Miriam_in_park_122 At the same time, it's true that Miriam spends much more than her fair share of my patience. She's 2. She's always had that quality of being an adult in a new body, and at 2 that super-awareness leads to more fits of violent tantrum than the wise gazes that characterized her baby days.

Miriam_in_park_079 And really, what a ferocious game-face. I'd stay out of her way if I were you.

Monday, April 21, 2008

Recovering

This site has made me feel a little better.

It reminds me of this bulletin board I used to frequent back before I have Naomi. It was the Debate Board at ParentsPlace.com. Usually is was competitive bickering and Mommy Wars stuff.

But once someone got so fed up with the  infighting that she posted a thread called "Mommy Prison Rodeo" where everyone got to post anonymously about their worst moments as a mother.

The thread went on for pages. Even I felt better, and I wasn't even a mommy yet.

Hello, Monday

Have you heard about this? I can't stop thinking about it. Twice the size of Texas! What I don't understand is how something like this could be sitting in the middle of the Pacific and no one knows or cares.

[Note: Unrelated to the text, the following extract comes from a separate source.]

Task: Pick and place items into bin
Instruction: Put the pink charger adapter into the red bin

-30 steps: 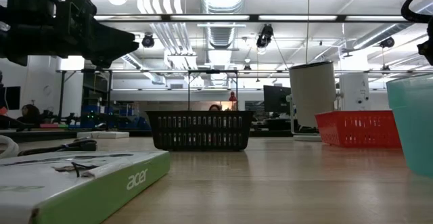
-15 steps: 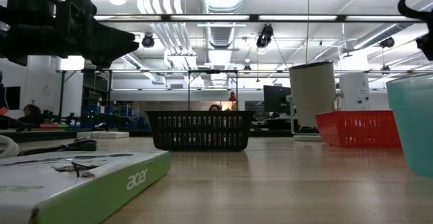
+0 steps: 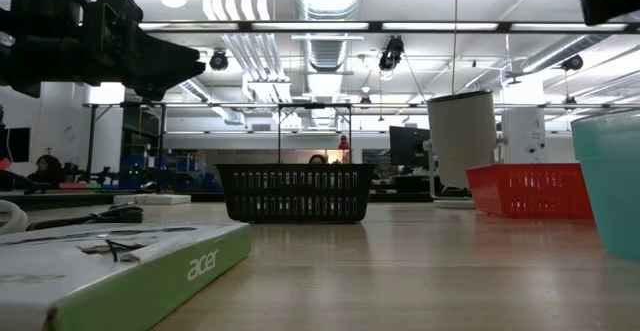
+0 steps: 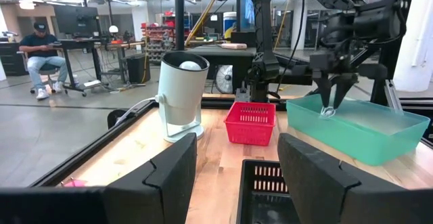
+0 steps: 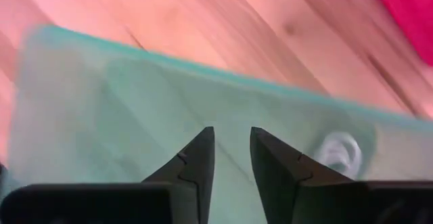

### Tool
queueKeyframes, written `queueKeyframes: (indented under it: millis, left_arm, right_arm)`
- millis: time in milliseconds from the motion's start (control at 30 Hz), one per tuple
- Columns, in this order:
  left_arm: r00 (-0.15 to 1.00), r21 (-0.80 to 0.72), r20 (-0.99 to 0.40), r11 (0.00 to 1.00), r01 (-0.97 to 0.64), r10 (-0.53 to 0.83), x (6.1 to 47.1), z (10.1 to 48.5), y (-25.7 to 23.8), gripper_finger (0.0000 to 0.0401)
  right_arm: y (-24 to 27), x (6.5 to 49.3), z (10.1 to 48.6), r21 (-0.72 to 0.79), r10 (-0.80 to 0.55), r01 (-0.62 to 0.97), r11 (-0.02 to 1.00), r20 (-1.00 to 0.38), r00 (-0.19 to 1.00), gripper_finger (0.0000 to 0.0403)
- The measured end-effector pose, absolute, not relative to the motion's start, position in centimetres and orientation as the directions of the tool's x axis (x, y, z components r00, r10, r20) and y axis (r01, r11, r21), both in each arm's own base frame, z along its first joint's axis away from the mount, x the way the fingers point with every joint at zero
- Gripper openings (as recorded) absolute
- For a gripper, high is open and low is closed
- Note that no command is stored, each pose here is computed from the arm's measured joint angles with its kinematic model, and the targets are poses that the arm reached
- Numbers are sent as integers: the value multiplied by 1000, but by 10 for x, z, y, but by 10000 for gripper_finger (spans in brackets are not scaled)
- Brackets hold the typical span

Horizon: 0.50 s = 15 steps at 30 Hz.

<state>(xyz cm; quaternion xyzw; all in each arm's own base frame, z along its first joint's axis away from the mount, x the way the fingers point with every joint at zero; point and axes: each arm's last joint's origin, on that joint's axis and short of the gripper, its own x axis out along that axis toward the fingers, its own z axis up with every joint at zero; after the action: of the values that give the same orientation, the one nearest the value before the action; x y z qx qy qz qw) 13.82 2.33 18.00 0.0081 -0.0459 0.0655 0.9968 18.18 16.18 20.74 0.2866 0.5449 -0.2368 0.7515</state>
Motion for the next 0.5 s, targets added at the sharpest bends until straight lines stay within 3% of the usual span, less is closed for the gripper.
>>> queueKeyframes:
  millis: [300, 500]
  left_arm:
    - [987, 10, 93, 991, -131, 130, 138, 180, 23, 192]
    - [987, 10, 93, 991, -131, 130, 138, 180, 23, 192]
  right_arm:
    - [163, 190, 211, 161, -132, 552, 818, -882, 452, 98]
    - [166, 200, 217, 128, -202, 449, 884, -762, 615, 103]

You know what else I don't understand? Why Sunday night is always such a terrible night for sleeping. Good sleep on a Sunday is crucial to getting the week off to a good start. But Sunday is also transition day, so the girls are exhausted and suffering from some kind of Daddy hangover.

They collapse into sleep early but then one wakes in the middle of the night. Usually it's Naomi, because she's always been a terrible sleeper and she'll always be a terrible sleeper. So she woke up around midnight and Miriam followed shorty after.

Because my bed is a bit more crowded some nights I have set up a kind of makeshift trundle bed for when nightmares attack. Usually this is fine, a movie and a glass of water is enough, until they start pushing and fight for bed space and then Miriam comes up and pours  water on my head or screams directly into my eardrum just as I am drifting off to sleep again.

That went on last night until the sky began to lighten. The moment I realized they were both asleep, no one was going to scream or jump on my head or decide my aching back might be a good place for a wild pony ride, I let out a huge sigh and melted blissfully into sleep. I got a whole hour.

So I'm tired, cranky, and my back hurts and I feel terribly, terribly guilty. I'm thinking a little preemptive benadryl on Sunday nights might not be a bad idea, a week off to suck a bad start isn't good for anyone.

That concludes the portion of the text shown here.